◆ What to produce ◆
Using the listing below, please count the lines that contain the string "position". Only the number is wanted.

◆ Available data ◆
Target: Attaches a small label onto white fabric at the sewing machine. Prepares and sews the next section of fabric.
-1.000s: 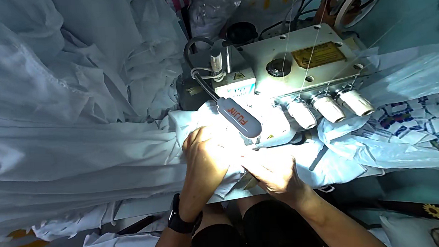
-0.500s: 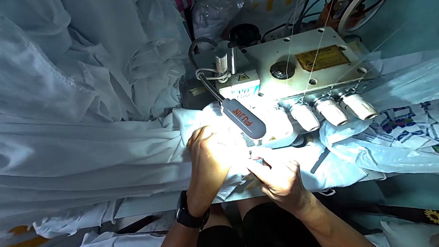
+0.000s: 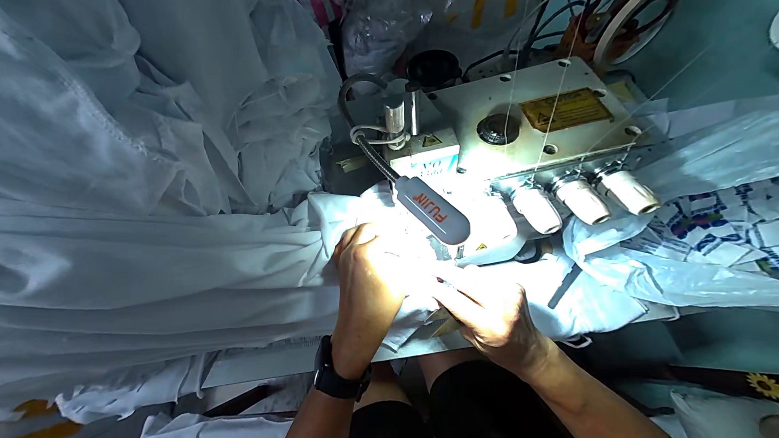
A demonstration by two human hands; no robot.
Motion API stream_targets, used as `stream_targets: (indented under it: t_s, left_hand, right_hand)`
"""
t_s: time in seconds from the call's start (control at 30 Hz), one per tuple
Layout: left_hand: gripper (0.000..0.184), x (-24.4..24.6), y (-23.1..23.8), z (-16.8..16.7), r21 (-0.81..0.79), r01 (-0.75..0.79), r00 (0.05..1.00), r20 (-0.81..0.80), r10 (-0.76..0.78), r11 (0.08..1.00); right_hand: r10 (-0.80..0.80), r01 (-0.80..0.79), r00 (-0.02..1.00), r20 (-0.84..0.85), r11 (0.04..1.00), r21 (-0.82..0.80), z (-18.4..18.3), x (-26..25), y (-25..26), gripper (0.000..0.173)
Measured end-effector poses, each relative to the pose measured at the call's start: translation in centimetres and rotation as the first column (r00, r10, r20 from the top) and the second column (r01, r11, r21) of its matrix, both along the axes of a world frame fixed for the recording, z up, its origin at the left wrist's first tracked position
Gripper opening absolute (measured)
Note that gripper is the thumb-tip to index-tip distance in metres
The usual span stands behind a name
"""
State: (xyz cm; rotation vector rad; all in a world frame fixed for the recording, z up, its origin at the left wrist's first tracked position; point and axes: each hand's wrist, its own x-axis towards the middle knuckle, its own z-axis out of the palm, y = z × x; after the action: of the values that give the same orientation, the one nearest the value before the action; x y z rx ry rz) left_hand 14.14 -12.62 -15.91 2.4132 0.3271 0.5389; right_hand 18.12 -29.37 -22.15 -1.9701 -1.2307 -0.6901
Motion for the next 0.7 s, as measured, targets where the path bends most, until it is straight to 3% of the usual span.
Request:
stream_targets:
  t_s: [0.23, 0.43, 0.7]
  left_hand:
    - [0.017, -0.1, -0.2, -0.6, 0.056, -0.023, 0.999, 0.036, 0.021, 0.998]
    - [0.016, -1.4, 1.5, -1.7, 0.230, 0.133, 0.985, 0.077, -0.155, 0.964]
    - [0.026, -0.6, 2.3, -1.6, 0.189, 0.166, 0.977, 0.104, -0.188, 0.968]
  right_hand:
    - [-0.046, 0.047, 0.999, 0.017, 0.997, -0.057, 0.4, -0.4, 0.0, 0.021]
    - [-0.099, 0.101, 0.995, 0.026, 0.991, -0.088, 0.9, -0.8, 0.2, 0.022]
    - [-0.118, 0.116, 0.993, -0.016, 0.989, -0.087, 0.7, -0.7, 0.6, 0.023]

◆ Solution below ◆
2